Дневальный напомнил:
– Из штаба дивизии...
Петряков с сожалением взялся за ручку двери.
– Да, да... Иду!
Он прошел коридорами, разглядывая сквозь полумрак плакаты на стенах, вырезанную из газеты и наклеенную на фанеру очередную сводку Совинформбюро. Положение на фронтах отчаянное. Немцы, в сущности, уже под Москвой. Вообще последние дни на душе у Ивана Григорьевича было как-то тревожно, томило предчувствие. Батальон уже в общем готов к отъезду на фронт. На складах и в кладовых медсанбата в достатке снаряжения и оборудования. Медсёстры завершают подготовку по специальностям, сейчас они тренируются на скорость в работе, в умении заменять друг друга. В последнем дивизионном походе им пришлось полностью разворачивать в полевой обстановке весь медсанбатовский городок, готовить операционную и перевязочную к приёму «раненых», как если бы это уже был фронт. И они хорошо справились со своим делом.
По дороге Петряков спустился на первый этаж, где Калугин развернул стационар на двадцать пять коек и где уже лежал и умирал привезенный из полка молодой красноармеец, раненный случайным разрывом гранаты.

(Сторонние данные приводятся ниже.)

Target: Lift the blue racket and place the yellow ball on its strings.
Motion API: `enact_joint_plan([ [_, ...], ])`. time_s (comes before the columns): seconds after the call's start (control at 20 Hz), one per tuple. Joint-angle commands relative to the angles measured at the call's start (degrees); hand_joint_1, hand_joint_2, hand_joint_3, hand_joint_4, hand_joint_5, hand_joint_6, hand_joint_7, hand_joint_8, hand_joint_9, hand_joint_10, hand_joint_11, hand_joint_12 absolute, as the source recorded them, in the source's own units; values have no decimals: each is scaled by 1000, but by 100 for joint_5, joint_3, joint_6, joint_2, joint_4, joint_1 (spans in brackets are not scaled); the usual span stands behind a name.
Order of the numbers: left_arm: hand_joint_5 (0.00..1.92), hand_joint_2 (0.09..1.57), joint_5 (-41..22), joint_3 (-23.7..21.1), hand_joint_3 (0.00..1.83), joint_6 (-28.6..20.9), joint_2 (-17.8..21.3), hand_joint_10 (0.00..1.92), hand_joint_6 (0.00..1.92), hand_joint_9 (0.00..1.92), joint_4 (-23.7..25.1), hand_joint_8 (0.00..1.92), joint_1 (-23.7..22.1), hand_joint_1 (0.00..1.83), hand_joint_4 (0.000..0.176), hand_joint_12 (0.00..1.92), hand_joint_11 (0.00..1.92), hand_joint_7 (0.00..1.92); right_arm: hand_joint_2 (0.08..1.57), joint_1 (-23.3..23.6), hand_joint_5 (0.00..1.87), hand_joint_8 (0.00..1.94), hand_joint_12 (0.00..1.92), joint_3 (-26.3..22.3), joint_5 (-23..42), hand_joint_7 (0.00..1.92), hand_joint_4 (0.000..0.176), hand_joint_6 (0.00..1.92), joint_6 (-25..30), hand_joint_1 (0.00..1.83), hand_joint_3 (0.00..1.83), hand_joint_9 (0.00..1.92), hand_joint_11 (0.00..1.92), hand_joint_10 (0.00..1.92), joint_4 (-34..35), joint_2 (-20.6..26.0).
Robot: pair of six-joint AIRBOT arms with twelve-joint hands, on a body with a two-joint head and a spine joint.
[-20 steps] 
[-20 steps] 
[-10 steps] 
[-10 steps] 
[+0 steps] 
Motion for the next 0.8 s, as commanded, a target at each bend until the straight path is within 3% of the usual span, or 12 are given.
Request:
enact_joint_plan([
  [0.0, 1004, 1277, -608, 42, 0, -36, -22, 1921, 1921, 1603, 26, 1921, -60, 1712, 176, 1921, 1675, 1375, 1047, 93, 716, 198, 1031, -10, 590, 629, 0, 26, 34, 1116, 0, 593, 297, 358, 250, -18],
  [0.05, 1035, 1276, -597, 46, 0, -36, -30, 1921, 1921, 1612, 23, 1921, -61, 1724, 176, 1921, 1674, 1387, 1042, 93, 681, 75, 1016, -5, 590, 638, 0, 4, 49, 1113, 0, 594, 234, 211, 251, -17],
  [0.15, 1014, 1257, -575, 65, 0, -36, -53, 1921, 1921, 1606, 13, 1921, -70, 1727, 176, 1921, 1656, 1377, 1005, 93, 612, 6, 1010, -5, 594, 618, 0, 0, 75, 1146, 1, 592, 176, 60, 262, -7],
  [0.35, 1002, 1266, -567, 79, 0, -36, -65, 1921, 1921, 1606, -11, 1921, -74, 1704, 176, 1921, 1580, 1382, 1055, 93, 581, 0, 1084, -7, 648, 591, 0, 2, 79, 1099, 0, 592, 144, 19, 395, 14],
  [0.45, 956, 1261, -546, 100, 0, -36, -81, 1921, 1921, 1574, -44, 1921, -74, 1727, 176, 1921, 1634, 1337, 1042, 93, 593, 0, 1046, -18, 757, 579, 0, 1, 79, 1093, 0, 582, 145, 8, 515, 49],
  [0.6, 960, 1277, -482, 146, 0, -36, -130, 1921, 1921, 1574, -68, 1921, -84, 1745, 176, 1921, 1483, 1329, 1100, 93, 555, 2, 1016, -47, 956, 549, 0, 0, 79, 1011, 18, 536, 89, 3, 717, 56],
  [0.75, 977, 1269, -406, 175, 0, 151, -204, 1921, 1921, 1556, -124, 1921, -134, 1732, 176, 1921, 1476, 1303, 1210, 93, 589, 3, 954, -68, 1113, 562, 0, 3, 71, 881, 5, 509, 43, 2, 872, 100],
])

Дежурные сёстры бегали вокруг него с бледными лицами, ахали, вздыхали, прислушиваясь, как больной тихо стонет, - на этот раз медицина оказалась бессильной, и призрак смерти витал в пропахших лекарствами и карболкой, крашенных известью комнатах: но и здесь, как и всюду в казармах, был тот строгий, наведенный Петряковым порядок, при котором всегда всё на месте и всё под рукой; когда за жизнь человека борются до самой последней секунды; когда всё делают вовремя: внутривенные вливания, свежую кровь, грелки к ногам, кислородную подушку, шприц с камфарой. Когда лечащий врач ни на шаг не отходит от больного, держит руку на пульсе; когда всё совершается так старательно и с любовью, как если бы знали, что не умрёт...

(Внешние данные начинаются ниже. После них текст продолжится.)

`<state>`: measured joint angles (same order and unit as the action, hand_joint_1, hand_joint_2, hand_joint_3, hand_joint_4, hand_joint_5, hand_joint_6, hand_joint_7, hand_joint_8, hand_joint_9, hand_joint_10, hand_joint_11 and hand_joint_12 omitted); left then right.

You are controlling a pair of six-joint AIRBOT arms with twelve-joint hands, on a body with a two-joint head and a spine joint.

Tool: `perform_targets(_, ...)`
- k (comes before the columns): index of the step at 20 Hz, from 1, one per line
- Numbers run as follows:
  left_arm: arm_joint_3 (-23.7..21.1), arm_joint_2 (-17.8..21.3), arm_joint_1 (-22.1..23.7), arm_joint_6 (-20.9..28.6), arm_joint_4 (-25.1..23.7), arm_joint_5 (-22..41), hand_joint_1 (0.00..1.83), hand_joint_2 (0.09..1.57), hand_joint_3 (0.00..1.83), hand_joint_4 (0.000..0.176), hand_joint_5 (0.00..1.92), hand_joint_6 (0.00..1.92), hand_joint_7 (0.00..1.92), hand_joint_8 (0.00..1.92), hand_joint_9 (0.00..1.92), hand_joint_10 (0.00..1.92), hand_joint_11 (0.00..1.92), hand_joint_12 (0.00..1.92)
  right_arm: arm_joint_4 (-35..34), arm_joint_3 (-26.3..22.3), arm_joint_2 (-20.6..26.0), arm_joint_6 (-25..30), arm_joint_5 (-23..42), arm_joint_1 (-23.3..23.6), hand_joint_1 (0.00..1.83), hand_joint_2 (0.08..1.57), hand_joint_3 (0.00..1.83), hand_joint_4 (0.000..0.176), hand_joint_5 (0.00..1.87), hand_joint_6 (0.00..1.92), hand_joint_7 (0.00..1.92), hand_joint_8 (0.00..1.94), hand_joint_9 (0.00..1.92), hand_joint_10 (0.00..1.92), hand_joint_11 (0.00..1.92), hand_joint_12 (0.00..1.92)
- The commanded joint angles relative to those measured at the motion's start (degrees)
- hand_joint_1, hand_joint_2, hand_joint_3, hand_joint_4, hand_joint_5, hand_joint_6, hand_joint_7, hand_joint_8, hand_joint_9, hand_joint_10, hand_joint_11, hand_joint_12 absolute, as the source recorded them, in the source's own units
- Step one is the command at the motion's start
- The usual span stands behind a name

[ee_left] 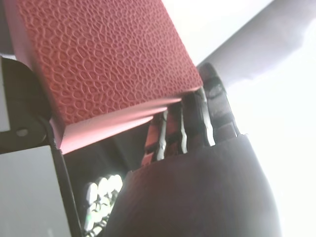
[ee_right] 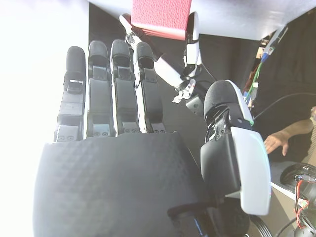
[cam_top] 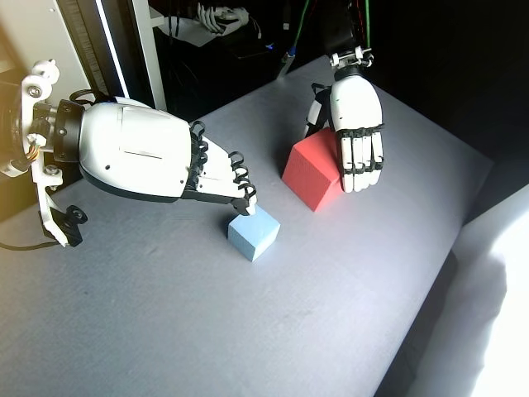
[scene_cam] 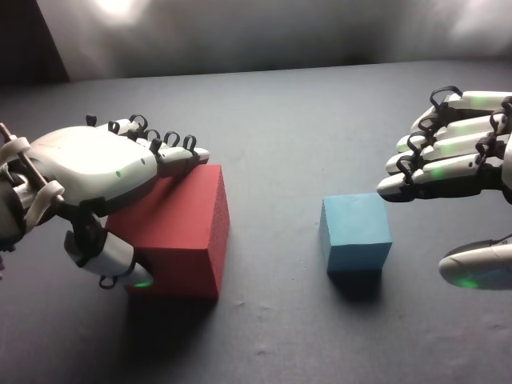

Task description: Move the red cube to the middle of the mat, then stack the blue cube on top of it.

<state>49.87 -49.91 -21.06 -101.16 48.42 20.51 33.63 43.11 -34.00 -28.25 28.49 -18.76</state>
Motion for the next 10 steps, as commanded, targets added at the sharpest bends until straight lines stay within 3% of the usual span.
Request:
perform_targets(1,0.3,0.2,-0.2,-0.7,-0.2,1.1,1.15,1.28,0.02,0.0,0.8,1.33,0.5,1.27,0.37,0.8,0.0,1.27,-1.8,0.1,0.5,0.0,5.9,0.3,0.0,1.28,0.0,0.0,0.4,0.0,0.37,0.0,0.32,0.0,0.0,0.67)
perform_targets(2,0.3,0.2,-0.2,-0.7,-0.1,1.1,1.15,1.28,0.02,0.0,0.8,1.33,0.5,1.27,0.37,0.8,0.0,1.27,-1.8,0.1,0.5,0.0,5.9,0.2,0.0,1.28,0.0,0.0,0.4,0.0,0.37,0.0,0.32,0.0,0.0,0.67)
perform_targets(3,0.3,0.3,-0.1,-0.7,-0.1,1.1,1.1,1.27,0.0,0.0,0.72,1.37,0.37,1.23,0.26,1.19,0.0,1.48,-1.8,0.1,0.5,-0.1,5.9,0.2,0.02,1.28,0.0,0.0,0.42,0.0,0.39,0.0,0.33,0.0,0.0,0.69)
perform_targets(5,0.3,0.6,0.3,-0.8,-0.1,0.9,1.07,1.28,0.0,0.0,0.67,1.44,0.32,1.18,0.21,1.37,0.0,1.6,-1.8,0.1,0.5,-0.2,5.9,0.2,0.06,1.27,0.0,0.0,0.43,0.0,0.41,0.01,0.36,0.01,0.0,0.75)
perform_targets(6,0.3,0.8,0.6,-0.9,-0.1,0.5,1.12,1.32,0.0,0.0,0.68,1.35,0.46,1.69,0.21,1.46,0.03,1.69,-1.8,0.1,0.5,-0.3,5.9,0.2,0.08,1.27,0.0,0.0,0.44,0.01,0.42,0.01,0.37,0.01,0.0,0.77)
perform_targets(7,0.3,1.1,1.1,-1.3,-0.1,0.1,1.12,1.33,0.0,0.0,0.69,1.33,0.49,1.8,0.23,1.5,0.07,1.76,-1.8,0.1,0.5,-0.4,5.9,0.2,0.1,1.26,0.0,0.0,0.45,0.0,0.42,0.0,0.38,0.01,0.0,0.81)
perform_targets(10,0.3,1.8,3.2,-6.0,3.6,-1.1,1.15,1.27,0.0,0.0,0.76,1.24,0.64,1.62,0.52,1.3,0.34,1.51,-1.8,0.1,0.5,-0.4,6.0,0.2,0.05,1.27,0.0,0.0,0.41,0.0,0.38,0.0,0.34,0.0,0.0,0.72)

Он бегом вбежал в штаб и взял трубку.
– Командир отдельного медико-санитарного батальона Петряков слушает.
– Срочно в штаб дивизии... С комиссаром Гурьяновым!
– Есть в штаб дивизии, с комиссаром Гурьяновым.
Как разряд электрической искры в голове пробежала обжегшая душу мысль: «Наконец-то!.. На фронт!» Он нашарил на вешалке, в полумраке, шинель, затянулся ремнями и, держа фуражку в руке наготове, сбежал по лестнице вниз, постучался в комнату комиссара.
Николай Гурьянов сидел, развесив над книгой длинные белые волосы. Он читал, смеясь и по-детски шевеля губами. Комбат заглянул через его плечо.